Assignment —
What you return must be an exact copy of the lines in the listing below between the line holding "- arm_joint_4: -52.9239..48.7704" and the line holding "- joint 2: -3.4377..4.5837", inclusive, and nothing more.

Supplied information —
+++
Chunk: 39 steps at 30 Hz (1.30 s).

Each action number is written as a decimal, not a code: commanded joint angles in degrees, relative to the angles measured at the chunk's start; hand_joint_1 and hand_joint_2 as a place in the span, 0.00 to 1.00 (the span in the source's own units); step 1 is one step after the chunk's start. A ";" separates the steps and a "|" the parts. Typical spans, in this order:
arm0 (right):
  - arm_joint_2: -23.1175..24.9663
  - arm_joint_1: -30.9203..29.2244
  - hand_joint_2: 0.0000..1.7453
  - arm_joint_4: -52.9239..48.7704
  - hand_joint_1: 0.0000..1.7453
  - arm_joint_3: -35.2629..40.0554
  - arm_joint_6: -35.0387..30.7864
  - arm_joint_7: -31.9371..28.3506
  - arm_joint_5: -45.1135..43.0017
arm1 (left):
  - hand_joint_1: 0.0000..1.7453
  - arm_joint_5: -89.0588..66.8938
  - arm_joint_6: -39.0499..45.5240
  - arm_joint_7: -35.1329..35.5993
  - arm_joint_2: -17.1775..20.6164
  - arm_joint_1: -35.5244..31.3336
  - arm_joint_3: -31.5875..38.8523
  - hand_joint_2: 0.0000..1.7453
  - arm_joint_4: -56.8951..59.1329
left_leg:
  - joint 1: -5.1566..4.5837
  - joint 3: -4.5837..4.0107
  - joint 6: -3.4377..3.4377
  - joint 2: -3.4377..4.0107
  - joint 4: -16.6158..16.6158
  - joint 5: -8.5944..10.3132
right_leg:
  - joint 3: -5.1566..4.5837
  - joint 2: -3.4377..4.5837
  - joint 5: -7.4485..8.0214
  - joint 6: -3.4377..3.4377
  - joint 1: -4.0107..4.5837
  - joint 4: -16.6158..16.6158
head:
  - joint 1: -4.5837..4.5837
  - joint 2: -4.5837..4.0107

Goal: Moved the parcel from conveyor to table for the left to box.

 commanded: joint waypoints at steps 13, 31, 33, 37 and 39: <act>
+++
Result —
  - arm_joint_4: -52.9239..48.7704
  - hand_joint_1: 0.0000..1.7453
  - arm_joint_3: -35.2629..40.0554
  - arm_joint_6: -35.0387..30.7864
  - arm_joint_7: -31.9371..28.3506
  - arm_joint_5: -45.1135..43.0017
arm1 (left):
  - hand_joint_1: 0.0000..1.7453
  - arm_joint_5: -89.0588..66.8938
  - arm_joint_6: -39.0499..45.5240
  - arm_joint_7: -35.1329..35.5993
  - arm_joint_2: -17.1775..20.6164
  - arm_joint_1: -35.5244..31.3336
  - arm_joint_3: -31.5875..38.8523
  - hand_joint_2: 0.0000..1.7453
  - arm_joint_4: -56.8951..59.1329
left_leg:
  - joint 1: -5.1566..4.5837
  - joint 3: -4.5837..4.0107
  - joint 6: -3.4377..3.4377
  - joint 2: -3.4377..4.0107
  - joint 4: -16.6158..16.6158
  - joint 5: -8.5944..10.3132
right_leg:
  - joint 3: -5.1566..4.5837
  - joint 2: -3.4377..4.5837

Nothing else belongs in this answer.